Mohammad Dehqan, the vice president for legal affairs, on Wednesday said officials are following up on the case at the international level to prove the “bitter and tragic” incident was accidental. 
Dehqan said they’ve made contact with the families of the victims and paid compensation to some of them, but noted that Iran’s enemies are trying to exploit the incident for vested interest.
“No sane human would judge that we deliberately caused the plane to crash. But adversaries are misusing the issue as they bear grudge against Iran”, he said, while pointing to a statement by the International Civil Aviation Organization that described the incident as unintentional.
Dehqan said the Iranian judiciary’s verdicts against ten military personnel earlier this week will make it difficult for some countries to politicize the human tragedy, Press TV reported.
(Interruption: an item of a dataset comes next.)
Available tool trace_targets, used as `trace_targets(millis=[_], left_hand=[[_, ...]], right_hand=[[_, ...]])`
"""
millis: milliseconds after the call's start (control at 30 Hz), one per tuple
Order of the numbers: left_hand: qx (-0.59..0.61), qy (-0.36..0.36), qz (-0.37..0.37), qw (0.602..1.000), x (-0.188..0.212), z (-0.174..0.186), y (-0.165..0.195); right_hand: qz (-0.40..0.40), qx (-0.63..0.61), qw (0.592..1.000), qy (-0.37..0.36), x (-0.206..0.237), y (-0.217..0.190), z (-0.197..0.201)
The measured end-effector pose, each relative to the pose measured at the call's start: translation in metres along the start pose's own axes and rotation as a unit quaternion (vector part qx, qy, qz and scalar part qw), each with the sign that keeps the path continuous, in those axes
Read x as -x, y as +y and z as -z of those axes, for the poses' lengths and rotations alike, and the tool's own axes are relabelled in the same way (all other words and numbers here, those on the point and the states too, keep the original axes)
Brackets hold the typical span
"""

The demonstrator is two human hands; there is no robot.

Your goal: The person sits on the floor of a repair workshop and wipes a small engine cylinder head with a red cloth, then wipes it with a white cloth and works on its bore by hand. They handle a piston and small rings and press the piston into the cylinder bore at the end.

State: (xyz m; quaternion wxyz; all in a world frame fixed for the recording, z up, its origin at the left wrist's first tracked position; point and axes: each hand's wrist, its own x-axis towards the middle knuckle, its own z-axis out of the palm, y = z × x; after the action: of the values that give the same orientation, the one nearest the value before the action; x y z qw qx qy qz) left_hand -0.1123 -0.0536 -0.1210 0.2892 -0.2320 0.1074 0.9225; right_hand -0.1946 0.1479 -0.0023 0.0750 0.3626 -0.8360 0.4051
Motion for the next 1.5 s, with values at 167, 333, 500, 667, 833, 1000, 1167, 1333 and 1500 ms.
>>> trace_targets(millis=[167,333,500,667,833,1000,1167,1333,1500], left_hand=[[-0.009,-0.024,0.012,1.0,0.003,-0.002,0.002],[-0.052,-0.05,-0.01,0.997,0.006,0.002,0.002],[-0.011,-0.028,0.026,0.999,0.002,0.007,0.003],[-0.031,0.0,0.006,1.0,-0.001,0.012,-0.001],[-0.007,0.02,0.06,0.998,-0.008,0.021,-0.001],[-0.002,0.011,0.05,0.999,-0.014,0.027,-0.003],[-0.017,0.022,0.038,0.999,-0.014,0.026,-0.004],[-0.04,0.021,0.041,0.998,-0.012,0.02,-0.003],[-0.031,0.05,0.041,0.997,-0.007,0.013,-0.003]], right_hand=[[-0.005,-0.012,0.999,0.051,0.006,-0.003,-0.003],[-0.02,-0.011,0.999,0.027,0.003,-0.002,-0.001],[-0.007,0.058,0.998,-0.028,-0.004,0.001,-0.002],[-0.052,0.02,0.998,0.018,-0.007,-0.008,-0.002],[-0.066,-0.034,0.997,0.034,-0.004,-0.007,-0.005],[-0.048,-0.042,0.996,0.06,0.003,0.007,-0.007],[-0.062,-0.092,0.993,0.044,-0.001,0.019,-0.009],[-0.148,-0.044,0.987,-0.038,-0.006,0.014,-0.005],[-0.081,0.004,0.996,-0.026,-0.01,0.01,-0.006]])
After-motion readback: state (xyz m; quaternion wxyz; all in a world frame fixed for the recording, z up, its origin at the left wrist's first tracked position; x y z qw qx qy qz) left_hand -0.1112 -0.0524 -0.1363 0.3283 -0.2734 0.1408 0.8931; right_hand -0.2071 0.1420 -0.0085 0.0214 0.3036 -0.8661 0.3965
He was referring to a court ruling issued on Monday that gave the commander of an air defense unit 13 years in prison and nine other officers prison terms ranging from one to three years.
According to the court order, the defendants said they had mistaken the plane for a cruise missile.
The Ukrainian flight PS752 crashed after being hit by two missiles on January 8, 2020, minutes after it took off from Tehran’s Imam Khomeini International Airport, with all the 176 people on board being killed.
The incident came amid high tensions between Iran and the US over the assassination of Lieutenant General Qassem Soleimani when Iran’s air defense was on high alert in anticipation of a potential US attack.
Hours before the incident, Iran had staged a missile attack against an Iraqi base housing American troops in response to a deadly US drone attack killing Iran’s top anti-terror general.
Days later, Iran said that the mismanagement of an air defense unit’s radar operator was the key human error leading to the incident.
Canada also said in June 2021 that it had found no evidence that the incident was premeditated.
However, some Western countries and media have on occasions sought to discredit Iran’s narrative of the incident, accusing Tehran of deliberately targeting the plane, without offering evidence.
On Tuesday, a coordination group representing Canada, Sweden, the UK and Ukraine said in a statement that the court trials lacked impartiality and transparency.
Iran says it has invited Ukraine and the US, which built the downed aircraft, to partake in the investigations.